After another minute, you dare to take another look, and peek your head out of the trench again.
Bam! Another bullet glances off your helmet! You duck down again.
“Whoa,” you think. “It’s definitely a sniper. No matter how rare snipers are, there’s no way that guy just hit me twice in a row from that distance if he’s a regular army troop. He’s gotta be a sniper. I’d better call for support.”
This is an example of reasoning under uncertainty, of updating uncertain beliefs in response to evidence. We do it all the time.
You start with some prior beliefs, and all of them are uncertain. You are 99.99% certain the Earth revolves around the sun, 90% confident your best friend will attend your birthday party, and 40% sure that the song you're listening to on the radio was played by The Turtles.
Then, you encounter new evidence—new observations—and you update your beliefs in response.
Suppose you start out 85% confident that the one remaining enemy soldier is not a sniper. That leaves only 15% credence to the hypothesis that he is a sniper. But then, a bullet glances off your helmet — an event far more likely if the enemy soldier is a sniper than if he is not. So now you’re only 40% confident he’s a non-sniper, and 60% confident he is a sniper. Another bullet glances off your helmet, and you update again. Now you’re only 2% confident he’s a non-sniper, and 98% confident he is a sniper.

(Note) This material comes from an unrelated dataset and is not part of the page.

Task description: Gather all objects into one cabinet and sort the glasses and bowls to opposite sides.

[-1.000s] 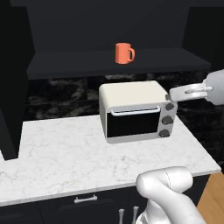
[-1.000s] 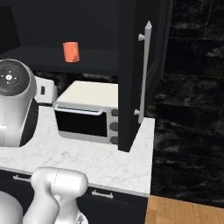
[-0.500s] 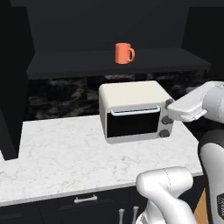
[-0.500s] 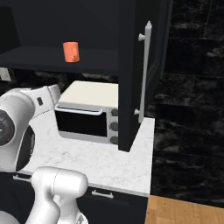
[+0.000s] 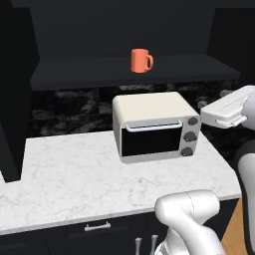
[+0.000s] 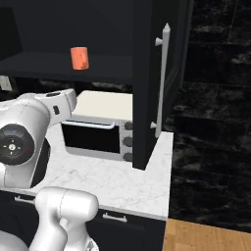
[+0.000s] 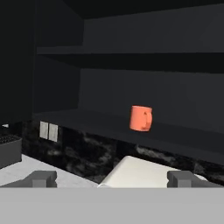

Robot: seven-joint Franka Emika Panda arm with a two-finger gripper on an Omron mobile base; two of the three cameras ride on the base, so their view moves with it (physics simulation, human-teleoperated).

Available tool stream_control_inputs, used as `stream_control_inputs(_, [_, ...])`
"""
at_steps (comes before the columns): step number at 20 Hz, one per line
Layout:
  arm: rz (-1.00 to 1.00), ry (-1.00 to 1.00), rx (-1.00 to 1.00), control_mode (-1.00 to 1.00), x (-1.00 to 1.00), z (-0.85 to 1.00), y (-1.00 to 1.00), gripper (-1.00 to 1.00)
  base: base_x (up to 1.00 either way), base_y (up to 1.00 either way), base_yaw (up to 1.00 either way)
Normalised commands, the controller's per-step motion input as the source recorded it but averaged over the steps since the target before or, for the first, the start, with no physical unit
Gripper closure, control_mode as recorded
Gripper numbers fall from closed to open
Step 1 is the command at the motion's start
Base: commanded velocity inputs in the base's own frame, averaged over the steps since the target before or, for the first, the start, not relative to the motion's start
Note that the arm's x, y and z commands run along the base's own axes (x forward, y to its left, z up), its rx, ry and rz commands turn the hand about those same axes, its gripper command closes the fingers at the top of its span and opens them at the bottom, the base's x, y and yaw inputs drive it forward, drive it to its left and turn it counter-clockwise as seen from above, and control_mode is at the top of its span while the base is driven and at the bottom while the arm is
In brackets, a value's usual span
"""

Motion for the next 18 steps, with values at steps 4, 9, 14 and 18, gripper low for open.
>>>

Probability theory is the mathematics of reasoning with uncertainty. The keystone of this subject is called Bayes’ Theorem. It tells you how likely something is given some other knowledge. Understanding this simple theorem is more useful and important for most people than Solomonoff induction. If you haven’t learned it already, you may want to read either tutorial #1, tutorial #2, tutorial #3, or tutorial #4 on Bayes’ Theorem. The exact math of Bayes' Theorem is not required for this tutorial. We'll just describe its results qualitatively.
Bayes’ Theorem can tell us how likely a hypothesis is, given evidence (or data, or observations). This is helpful because we want to know which model of the world is correct so that we can successfully predict the future. It calculates this probability based on the prior probability of the hypothesis alone, the probability of the evidence alone, and the probability of the evidence given the hypothesis. Now we just plug the numbers in.

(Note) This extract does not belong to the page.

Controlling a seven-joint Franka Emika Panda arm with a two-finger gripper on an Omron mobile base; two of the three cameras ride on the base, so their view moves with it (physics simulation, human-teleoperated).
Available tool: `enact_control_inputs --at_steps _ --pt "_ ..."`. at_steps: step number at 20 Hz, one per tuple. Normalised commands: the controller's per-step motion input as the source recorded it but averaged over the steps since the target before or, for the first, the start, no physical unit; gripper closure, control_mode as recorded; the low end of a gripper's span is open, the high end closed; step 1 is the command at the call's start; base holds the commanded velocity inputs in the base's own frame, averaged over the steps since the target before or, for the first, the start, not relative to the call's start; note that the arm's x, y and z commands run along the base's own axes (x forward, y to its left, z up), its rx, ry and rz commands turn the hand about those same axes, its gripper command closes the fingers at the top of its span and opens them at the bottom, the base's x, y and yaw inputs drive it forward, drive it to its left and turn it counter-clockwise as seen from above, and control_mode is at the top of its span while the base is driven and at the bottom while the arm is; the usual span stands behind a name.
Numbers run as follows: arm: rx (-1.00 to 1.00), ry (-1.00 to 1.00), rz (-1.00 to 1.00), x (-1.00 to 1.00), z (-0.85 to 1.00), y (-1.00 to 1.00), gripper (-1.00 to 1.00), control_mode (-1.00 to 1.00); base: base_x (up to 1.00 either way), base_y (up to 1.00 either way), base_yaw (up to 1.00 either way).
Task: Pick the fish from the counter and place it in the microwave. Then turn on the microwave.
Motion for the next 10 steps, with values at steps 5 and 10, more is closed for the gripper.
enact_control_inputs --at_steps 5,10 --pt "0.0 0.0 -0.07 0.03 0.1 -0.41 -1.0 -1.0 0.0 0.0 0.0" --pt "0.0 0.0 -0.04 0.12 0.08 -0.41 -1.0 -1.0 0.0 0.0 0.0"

Of course, it’s not easy to “just plug the numbers in.” You aren’t an all-knowing god. You don’t know exactly how likely it is that the enemy soldier would hit your helmet if he’s a sniper, compared to how likely that is if he’s not a sniper. But you can do your best. With enough evidence, it will become overwhelmingly clear which hypothesis is correct.

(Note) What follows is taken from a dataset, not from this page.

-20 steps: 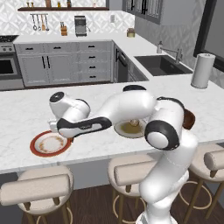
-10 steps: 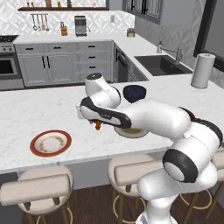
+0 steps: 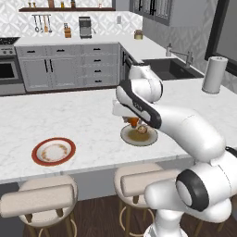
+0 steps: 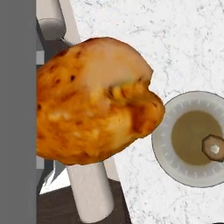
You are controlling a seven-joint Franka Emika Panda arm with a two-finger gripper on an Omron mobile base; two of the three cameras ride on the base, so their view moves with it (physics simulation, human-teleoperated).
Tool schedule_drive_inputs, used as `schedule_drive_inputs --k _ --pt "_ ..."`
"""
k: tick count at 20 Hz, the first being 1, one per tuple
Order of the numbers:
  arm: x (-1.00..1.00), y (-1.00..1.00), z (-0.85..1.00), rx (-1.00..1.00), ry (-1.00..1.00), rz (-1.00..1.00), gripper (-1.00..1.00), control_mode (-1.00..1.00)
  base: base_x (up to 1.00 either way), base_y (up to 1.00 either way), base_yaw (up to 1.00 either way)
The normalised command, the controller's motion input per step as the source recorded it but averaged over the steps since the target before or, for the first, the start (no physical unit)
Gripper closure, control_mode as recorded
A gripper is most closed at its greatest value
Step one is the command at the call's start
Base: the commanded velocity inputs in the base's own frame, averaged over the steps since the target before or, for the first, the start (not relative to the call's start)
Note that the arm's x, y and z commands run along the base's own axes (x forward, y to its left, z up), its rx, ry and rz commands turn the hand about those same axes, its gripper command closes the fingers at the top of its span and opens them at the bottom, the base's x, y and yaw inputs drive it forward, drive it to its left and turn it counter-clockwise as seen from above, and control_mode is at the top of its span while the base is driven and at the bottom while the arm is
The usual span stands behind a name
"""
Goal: Pick the chicken drumstick and mushroom from their plates and place them in the bowl. Then put the bowl in the fridge.
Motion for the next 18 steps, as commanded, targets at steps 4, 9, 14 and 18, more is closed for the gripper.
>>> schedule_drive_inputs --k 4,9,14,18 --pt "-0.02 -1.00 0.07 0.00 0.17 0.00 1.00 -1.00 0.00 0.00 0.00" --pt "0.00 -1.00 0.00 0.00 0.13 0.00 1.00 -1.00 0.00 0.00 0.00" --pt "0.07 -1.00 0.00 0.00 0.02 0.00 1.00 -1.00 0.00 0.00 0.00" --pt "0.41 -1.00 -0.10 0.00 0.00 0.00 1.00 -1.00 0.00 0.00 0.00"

But guesses are not well-suited to an exact algorithm, and so our quest to find an algorithm for truth-finding must continue. For now, we turn to the problem of choosing priors.
The Problem of Priors
In the example above where you're a soldier in combat, I gave you your starting probabilities: 85% confidence that the enemy soldier was a sniper, and 15% confidence he was not. But what if you don't know your "priors"? What then?
Most situations in real life are complex, so that your “priors” (as used in Bayes’ Theorem) are actually probabilities that have been updated several times with past evidence. You had an idea that snipers were rare because you saw many soldiers, but only a few of them were snipers. Or you read a reliable report saying that snipers were rare. But what would our ideal reasoning computer do before it knew anything? What would the probabilities be set to before we turned it on? How can we determine the probability of a hypothesis before seeing any data?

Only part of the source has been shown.